This could re-energise the drug pipeline just in time
Could AI save us from the antibiotic apocalypse?
That’s the hope from new research in which scientists designed novel drugs atom-by-atom to beat two notorious superbugs, including MRSA.
Antibiotic resistance is a growing problem, causing the deaths of around five million people a year.
Even routine operations could become life-threatening events in future – unless a new generation of antibiotics can be found.
Enter the data crunching power of artificial intelligence.
Researchers at the Massachusetts Institute of Technology used generative AI to design millions of possible compounds that don’t exist or haven’t yet been discovered by science – and then screened them for likely activity against bacteria, as well as toxicity in human cells.
The top candidates were structurally unlike any existing antibiotics and appeared to work in completely novel ways to disrupt the membranes of bacterial cells.
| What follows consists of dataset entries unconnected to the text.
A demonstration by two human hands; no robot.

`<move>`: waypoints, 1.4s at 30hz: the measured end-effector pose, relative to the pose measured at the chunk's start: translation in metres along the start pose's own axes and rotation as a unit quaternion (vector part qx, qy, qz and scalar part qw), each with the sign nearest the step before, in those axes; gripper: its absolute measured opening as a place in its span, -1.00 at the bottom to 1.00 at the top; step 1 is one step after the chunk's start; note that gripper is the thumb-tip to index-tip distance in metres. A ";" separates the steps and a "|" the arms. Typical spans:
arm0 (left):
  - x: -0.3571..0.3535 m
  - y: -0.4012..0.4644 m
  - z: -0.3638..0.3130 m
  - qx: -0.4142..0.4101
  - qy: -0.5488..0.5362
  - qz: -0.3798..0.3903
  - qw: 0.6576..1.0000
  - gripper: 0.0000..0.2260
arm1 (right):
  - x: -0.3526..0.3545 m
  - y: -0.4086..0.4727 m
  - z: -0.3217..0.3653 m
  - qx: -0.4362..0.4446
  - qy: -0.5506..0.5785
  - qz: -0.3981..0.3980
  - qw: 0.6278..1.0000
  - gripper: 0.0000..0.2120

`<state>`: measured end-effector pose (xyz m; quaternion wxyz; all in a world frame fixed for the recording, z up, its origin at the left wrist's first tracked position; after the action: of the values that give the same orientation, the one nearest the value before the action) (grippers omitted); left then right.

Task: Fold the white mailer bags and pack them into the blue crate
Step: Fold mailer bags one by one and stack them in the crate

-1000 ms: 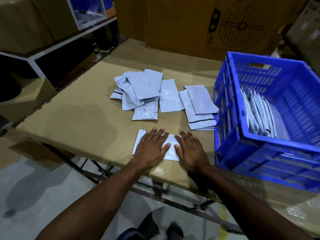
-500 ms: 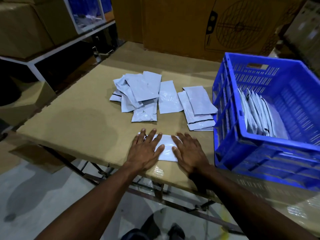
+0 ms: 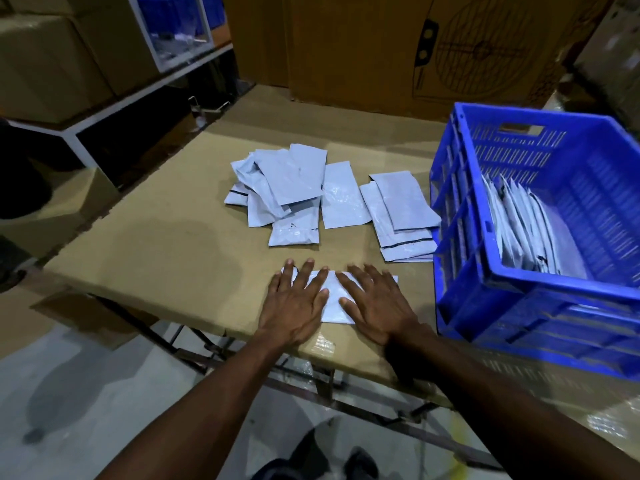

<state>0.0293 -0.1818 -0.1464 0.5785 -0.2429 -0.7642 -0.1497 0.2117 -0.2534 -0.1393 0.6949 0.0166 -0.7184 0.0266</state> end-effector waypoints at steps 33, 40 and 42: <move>0.008 -0.014 0.027 -0.032 -0.073 -0.091 0.993 -0.43 | 0.017 -0.026 -0.012 0.349 -0.131 -0.244 0.895 -0.72; 0.014 -0.016 0.025 0.015 -0.161 -0.192 0.968 -0.15 | 0.034 -0.002 -0.018 0.243 -0.065 -0.203 0.946 -0.76; 0.014 -0.015 0.023 0.062 -0.172 -0.214 0.960 -0.11 | 0.047 -0.001 -0.018 0.213 -0.058 -0.214 0.952 -0.72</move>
<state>-0.0005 -0.1794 -0.1385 0.4068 -0.0595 -0.8940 -0.1783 0.2281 -0.2530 -0.0913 0.6217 0.3192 -0.7146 0.0283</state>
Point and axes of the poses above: each hand's wrist, its own y-axis towards the middle knuckle, its own x-axis out of the back of the hand, z = x × y, the point moved 2 cm from there along y, towards the middle knuckle, and after that the axes turned 9 degrees about -y, right-handed, at the moved point
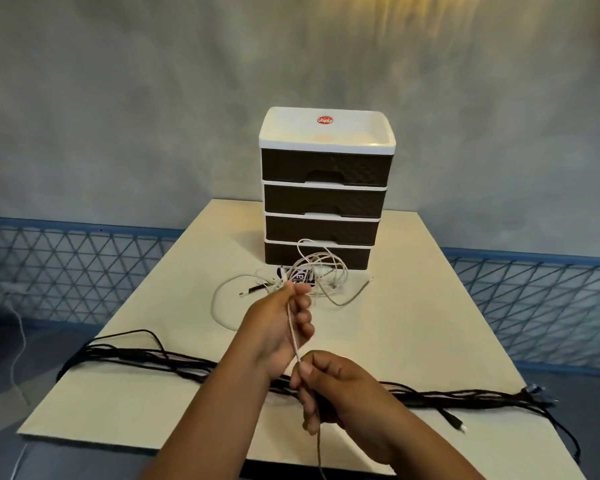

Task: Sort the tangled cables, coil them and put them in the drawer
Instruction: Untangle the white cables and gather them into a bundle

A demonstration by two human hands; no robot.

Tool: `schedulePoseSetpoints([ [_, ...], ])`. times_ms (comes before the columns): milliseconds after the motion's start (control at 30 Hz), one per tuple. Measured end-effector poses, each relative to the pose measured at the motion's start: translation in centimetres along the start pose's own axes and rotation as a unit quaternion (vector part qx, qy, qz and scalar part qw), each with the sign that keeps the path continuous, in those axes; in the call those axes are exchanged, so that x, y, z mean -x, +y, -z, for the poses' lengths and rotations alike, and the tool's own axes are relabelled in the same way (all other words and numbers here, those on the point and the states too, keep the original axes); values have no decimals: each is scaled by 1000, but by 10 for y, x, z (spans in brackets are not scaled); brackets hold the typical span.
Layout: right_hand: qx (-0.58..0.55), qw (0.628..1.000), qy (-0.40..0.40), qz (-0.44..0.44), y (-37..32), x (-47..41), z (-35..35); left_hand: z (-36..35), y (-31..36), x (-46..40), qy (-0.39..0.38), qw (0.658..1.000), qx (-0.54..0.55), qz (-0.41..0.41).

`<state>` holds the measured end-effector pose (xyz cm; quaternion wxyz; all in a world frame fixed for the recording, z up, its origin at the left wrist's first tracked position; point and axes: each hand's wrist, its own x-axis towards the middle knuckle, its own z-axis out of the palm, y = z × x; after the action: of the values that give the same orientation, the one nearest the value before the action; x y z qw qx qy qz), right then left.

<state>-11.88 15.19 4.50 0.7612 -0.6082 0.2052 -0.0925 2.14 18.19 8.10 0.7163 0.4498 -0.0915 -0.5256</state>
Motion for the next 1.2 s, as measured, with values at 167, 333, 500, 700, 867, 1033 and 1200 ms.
schedulePoseSetpoints([
  [167,16,997,-18,-68,-5,-38,3,24,24,-37,23,1000,2,-6],
  [333,77,983,125,-107,-3,-88,35,36,52,-67,-5,1000,-11,-17],
  [500,-334,876,320,-139,7,-137,89,39,73,-91,-46,998,-10,-33],
  [700,-426,837,321,-123,8,-175,98,38,80,-111,-70,997,11,-9],
  [867,-399,813,423,-24,-30,-181,116,23,87,-129,-68,998,-9,0],
  [1033,-158,900,336,228,-96,-146,96,0,104,-137,-58,998,-6,-32],
  [1200,98,939,190,271,-109,-108,58,-20,98,-112,-106,993,-37,-37],
])
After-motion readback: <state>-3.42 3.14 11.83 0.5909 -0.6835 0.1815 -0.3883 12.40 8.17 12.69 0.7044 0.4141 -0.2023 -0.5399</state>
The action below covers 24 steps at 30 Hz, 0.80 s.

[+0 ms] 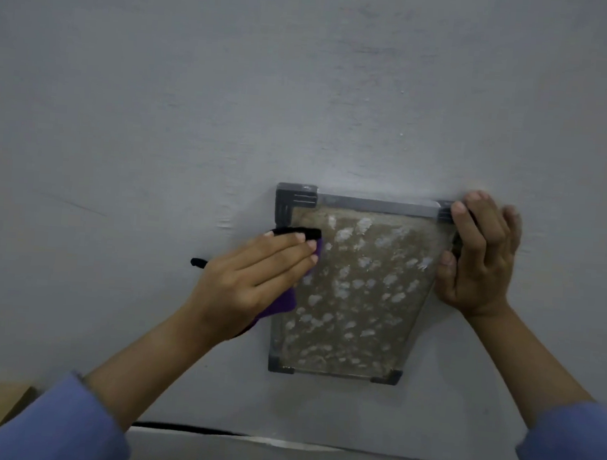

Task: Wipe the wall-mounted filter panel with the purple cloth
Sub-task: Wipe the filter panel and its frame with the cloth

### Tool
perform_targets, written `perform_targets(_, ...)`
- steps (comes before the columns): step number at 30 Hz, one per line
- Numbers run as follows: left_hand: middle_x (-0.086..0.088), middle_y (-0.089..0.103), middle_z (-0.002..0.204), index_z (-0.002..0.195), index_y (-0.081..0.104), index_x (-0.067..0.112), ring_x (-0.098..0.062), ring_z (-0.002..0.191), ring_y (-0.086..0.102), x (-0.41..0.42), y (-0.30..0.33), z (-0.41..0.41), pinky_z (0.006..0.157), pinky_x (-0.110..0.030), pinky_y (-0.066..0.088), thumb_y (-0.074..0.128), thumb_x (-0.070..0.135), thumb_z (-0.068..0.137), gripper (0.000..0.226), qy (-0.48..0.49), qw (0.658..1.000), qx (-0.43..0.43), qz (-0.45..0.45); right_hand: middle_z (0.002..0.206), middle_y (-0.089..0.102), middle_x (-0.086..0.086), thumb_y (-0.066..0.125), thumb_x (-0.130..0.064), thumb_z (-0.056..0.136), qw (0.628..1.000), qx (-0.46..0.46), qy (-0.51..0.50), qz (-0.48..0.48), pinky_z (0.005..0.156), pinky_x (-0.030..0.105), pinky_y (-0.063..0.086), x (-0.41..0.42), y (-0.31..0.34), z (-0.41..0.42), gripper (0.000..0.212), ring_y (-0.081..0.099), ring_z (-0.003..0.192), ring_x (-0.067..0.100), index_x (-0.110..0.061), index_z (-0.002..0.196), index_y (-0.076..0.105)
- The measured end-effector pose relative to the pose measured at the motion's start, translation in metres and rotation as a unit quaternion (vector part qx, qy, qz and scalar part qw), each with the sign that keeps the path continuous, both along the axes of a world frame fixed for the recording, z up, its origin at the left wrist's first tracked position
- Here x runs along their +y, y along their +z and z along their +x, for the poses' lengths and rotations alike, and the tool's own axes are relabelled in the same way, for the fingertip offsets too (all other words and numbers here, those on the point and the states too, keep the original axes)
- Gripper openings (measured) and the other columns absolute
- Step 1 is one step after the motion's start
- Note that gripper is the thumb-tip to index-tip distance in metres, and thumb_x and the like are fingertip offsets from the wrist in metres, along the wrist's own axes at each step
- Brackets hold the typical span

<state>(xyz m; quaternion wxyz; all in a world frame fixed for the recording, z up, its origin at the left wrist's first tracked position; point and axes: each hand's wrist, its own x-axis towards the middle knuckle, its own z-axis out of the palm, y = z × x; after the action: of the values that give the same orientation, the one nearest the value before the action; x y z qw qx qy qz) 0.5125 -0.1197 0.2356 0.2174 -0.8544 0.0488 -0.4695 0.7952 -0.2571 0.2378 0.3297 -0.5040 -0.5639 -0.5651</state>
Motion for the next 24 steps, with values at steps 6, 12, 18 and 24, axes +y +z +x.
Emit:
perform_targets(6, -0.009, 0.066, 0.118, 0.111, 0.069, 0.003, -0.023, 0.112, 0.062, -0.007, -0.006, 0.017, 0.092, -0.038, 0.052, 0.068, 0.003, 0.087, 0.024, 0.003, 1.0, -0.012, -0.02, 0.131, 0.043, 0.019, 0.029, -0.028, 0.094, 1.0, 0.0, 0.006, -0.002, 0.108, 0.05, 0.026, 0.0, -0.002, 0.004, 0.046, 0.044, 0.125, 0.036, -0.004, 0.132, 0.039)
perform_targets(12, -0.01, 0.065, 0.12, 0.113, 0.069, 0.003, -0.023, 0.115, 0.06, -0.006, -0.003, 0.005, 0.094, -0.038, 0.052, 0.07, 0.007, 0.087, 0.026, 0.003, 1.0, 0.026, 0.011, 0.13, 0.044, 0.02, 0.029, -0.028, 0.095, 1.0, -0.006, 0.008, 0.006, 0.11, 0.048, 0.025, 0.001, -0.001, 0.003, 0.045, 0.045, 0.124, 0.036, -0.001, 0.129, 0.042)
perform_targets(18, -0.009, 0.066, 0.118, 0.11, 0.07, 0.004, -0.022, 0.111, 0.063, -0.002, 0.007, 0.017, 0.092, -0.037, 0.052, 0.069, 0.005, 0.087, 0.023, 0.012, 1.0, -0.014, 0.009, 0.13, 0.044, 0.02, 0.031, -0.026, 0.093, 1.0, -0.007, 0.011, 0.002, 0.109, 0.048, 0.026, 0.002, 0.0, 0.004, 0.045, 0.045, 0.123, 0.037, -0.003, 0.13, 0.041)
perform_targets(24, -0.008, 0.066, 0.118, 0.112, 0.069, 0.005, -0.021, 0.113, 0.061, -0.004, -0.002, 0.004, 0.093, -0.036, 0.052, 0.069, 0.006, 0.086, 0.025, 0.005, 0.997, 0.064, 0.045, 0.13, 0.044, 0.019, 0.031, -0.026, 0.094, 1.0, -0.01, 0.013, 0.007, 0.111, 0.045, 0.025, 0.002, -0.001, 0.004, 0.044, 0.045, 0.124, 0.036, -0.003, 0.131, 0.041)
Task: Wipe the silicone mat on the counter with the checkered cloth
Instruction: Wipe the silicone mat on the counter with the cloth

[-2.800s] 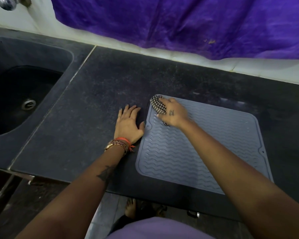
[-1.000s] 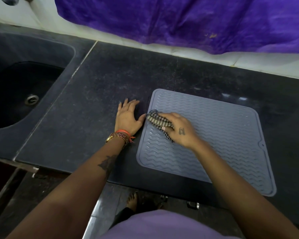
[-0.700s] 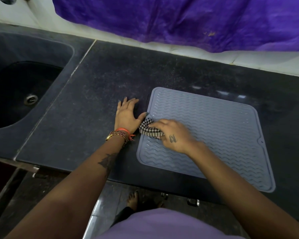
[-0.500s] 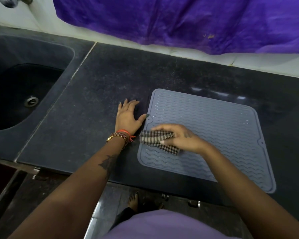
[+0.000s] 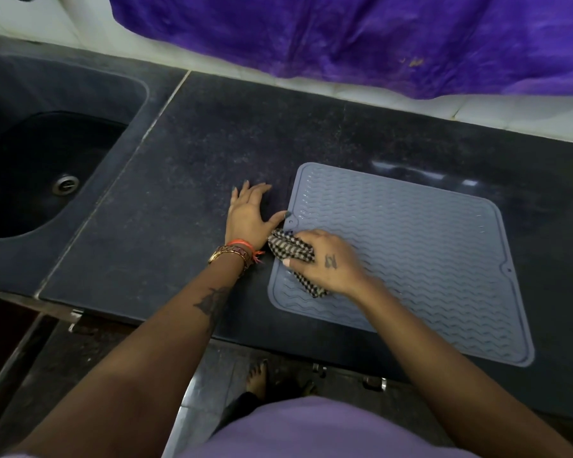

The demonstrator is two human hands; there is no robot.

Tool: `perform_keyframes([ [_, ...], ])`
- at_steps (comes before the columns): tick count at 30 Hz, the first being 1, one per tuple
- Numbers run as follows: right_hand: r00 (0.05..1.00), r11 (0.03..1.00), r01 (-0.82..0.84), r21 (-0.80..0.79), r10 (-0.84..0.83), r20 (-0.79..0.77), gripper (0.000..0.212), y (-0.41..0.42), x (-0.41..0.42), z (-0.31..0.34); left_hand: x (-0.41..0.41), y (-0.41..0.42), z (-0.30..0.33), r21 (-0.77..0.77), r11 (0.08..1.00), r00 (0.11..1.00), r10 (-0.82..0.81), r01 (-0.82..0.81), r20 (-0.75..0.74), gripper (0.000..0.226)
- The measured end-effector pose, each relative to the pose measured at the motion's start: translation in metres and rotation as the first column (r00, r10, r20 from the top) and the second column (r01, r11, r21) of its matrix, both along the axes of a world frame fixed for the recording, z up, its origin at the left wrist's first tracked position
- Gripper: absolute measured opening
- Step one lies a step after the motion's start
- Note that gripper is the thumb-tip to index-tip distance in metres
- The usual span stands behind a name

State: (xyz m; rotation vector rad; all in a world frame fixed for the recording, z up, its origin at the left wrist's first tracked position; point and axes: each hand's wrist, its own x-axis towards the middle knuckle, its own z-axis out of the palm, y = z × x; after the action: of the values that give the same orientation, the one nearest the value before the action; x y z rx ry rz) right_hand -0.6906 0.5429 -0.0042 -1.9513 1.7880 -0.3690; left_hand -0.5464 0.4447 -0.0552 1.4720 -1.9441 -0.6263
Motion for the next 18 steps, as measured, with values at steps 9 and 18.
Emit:
perform_keyframes([
  [9,0.987,0.983,-0.161,0.089,0.159,0.028,0.038,0.024,0.0,0.009,0.0,0.0,-0.001,-0.017,1.0,1.0,0.0,0.001,0.021,0.061],
  [18,0.461,0.856,-0.026,0.516,-0.447,0.766,0.018,0.021,-0.033,0.019,0.001,-0.002,-0.003,0.007,1.0,1.0,0.0,0.0,0.023,0.06],
])
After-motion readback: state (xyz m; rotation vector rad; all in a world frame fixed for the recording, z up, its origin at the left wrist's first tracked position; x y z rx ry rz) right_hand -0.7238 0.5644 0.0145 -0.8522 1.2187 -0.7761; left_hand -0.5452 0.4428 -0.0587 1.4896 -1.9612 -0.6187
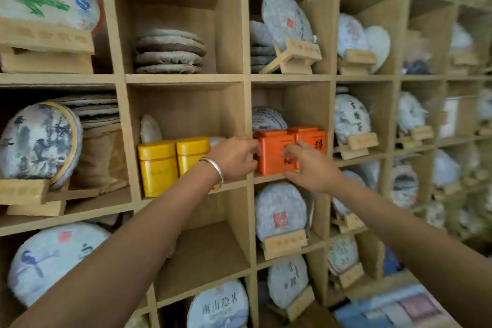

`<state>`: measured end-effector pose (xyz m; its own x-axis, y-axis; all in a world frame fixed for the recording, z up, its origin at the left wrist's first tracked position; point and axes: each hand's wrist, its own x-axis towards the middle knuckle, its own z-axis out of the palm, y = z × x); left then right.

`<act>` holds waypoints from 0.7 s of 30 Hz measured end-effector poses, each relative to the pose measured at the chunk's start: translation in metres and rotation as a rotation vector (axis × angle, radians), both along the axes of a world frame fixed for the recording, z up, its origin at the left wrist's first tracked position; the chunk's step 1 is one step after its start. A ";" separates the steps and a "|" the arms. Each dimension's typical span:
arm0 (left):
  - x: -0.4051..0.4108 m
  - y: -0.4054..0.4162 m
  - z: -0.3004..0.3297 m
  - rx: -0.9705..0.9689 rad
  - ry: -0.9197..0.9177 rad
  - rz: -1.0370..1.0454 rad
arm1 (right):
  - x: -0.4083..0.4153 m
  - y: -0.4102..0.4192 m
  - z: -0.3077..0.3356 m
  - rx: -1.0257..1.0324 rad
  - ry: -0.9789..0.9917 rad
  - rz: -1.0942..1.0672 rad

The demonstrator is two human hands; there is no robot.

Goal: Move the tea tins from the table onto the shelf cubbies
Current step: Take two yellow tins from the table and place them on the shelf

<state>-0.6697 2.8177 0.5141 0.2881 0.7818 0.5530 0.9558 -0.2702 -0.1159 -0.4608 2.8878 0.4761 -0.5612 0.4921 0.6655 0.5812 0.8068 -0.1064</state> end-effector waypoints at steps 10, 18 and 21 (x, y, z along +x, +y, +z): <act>0.232 0.021 -0.076 -0.334 0.157 -0.470 | 0.277 -0.144 -0.068 -0.278 -0.089 -0.822; 0.451 -0.070 -0.121 -0.429 0.325 -0.859 | 0.455 -0.384 -0.086 -0.394 -0.029 -1.383; 0.520 -0.121 -0.126 -0.431 0.329 -1.009 | 0.497 -0.469 -0.091 -0.421 0.022 -1.565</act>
Tests on bacteria in lab dishes and infected mice identified two possible antibiotics against MRSA and the bacteria that causes gonorrhoea.
There would be many years of further testing, including clinical trials, before the drugs would be prescribed by doctors.
But the new approach could prove significant.
The last major class of antibiotics was discovered in the 1980s.
There have been tweaks to the drugs since, but that only slowed the development of resistance.
Many pharmaceutical companies have given up on antibiotic development, daunted by the challenge and the cost.
Using AI could take out some of the risk of failure. And that might re-energise the drug pipeline just in time.